Ugandan President Idi Amin told two special emissaries of Queen Elizabeth in Kampala that he was prepared to reconsider the death sentence passed on British lecturer Dennis Hills for alleged treason for calling Amin a “village tyrant” in the unpublished text of a book. Hills was scheduled to be executed in public by a firing squad Monday morning.
U.S. Ambassador Deane R. Hinton left Zaire — two days after he was declared persona non grata by President Mobutu Sese Seko. His expulsion followed an abortive coup against Mobutu last week in which the Zaire government charged there was involvement by the Central Intelligence Agency. Sheldon B. Vance, U.S. ambassador to Zaire from 1969-74. and Walter L. Cutler, director of the State Department’s Office for Central African Affairs, are en route to Zaire to talk to Mobutu about the situation.
White American mercenaries are fighting in the Rhodesian army, according to a Rhodesian black nationalist leader who also says that the Americans are being recruited with State Department knowledge. A state Department official confirmed that the United States is checking to see whether any laws governing agents of foreign powers have been broken, but has done nothing to stop the recruiting so far. “About 60 Americans are there already fighting and many more are being actively recruited in the United States,” Tapson Mawere, chief representative in the United States of the Zimbabwe African National Union, said. Zimbabwe is the nationalist name for Rhodesia.
Despite a 2-1 majority in Congress, the Democrats cannot expect to achieve their legislative goals in the 18 months that remain in the 94th Congress, House Speaker Carl Albert conceded. Albert, Speaker of the House, conceded that with a Republican in the White House that the current Congress would be unable to enact “programs and policies that will return us to full employment, economic prosperity and durable social peace and progress.” In a letter to all committee chairmen in the House, Mr.
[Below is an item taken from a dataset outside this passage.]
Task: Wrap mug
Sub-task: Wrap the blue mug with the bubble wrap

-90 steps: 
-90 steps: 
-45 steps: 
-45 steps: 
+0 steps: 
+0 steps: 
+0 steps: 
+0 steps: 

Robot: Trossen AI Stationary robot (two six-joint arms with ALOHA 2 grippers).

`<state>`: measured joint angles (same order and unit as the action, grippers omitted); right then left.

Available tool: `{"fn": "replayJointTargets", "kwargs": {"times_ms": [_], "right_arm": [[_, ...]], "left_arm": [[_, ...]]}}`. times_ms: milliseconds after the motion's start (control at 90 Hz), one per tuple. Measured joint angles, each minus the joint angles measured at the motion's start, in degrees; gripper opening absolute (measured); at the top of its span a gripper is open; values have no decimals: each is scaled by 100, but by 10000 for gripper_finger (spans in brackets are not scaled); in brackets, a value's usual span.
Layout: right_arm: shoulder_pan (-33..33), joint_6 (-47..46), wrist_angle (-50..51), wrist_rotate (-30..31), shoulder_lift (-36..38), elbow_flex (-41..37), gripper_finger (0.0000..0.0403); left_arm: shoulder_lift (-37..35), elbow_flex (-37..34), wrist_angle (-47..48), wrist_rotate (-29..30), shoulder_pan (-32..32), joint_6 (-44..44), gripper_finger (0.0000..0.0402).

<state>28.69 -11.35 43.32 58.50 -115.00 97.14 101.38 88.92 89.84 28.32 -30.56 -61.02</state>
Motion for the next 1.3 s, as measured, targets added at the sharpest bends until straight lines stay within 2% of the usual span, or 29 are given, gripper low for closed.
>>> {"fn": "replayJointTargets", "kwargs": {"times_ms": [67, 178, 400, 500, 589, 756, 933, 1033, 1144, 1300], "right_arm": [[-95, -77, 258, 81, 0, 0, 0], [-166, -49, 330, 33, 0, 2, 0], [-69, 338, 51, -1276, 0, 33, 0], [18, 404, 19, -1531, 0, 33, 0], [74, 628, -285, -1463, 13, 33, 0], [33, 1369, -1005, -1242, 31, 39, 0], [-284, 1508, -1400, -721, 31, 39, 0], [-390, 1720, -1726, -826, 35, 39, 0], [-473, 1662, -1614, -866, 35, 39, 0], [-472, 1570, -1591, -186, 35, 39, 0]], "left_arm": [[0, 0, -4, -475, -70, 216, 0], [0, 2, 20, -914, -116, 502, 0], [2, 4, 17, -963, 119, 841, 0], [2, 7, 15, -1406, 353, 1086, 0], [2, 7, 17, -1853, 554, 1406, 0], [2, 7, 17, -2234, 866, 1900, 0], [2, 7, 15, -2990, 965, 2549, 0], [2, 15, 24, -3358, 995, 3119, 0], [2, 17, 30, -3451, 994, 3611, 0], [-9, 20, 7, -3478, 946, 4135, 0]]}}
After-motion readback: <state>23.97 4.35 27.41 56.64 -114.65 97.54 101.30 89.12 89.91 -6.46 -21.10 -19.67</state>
Albert said: “Try as we might, and we shall cooperate as effectively as we can with the President, frankly we cannot expect to reach these goals during the 94th Congress.” He urged the chairmen to concentrate instead on developing broad policies that could be used as a basis for the Democratic platform in the 1976 election campaign and the party’s legislative program beginning in 1977.
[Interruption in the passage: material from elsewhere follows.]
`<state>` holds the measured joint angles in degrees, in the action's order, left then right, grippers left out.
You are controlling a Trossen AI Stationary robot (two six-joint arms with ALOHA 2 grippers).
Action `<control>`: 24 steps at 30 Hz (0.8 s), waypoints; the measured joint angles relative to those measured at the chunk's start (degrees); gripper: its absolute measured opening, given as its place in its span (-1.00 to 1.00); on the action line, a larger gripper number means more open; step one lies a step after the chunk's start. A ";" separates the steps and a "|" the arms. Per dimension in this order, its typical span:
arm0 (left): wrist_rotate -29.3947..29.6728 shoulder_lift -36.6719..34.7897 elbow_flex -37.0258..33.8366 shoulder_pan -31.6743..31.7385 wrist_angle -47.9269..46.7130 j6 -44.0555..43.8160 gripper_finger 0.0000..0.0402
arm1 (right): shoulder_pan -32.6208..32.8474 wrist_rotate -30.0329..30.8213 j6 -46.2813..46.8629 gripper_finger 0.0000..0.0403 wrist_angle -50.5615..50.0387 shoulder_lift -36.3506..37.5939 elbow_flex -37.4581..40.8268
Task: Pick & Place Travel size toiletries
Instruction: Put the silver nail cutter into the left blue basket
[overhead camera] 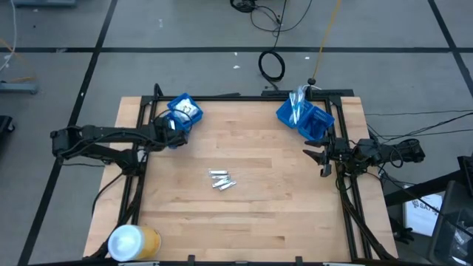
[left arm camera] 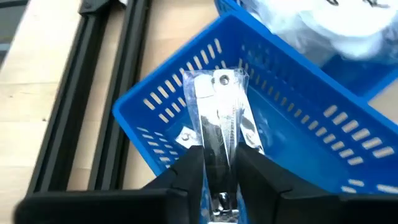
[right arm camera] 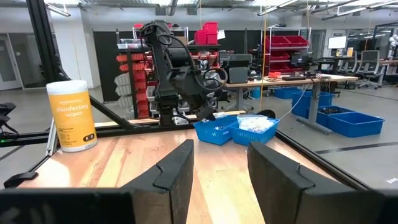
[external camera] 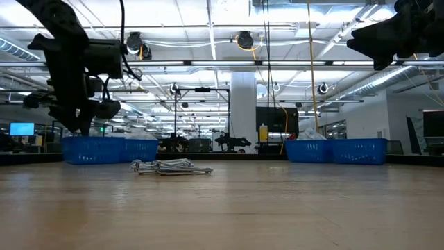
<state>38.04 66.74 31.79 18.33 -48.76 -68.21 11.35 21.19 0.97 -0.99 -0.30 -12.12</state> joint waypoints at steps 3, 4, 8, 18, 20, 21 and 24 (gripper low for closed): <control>0.91 0.00 0.00 0.97 0.01 -1.00 -0.40 | 0.00 0.01 -0.07 -0.31 -0.20 0.01 0.00; 1.04 0.00 0.00 1.30 0.01 -1.13 -0.35 | 0.00 0.00 -0.07 -0.31 -0.18 -0.01 0.00; 1.81 0.00 0.00 2.33 0.03 -0.78 -0.14 | 0.00 0.00 -0.09 -0.31 -0.19 -0.02 0.01; -6.48 -0.28 2.08 -0.55 6.79 17.23 0.09 | 0.00 0.02 -0.13 -0.31 -0.20 0.01 0.02; -5.93 -0.91 2.86 -2.88 9.84 18.25 0.10 | 0.00 0.00 -0.11 -0.31 -0.20 0.01 0.02; -5.19 -1.32 3.14 -4.15 12.12 19.29 0.10 | 0.00 0.02 -0.11 -0.31 -0.20 0.00 0.02; -4.76 -2.92 3.26 -8.40 22.36 26.64 0.09 | 0.00 0.02 -0.09 -0.31 -0.20 0.00 0.02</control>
Nine months after President Ford offered clemency to an estimated total of 120,000 draft resisters and military absentees of the Vietnam War he has acted on 165 applications and as of last week, only 11 men were working at “alternate service” jobs required as a condition of his pardon. While such statistics apply to only one of three components in the clemency procedure, they help reflect the program’s overall lack of appeal to those for whom it was intended.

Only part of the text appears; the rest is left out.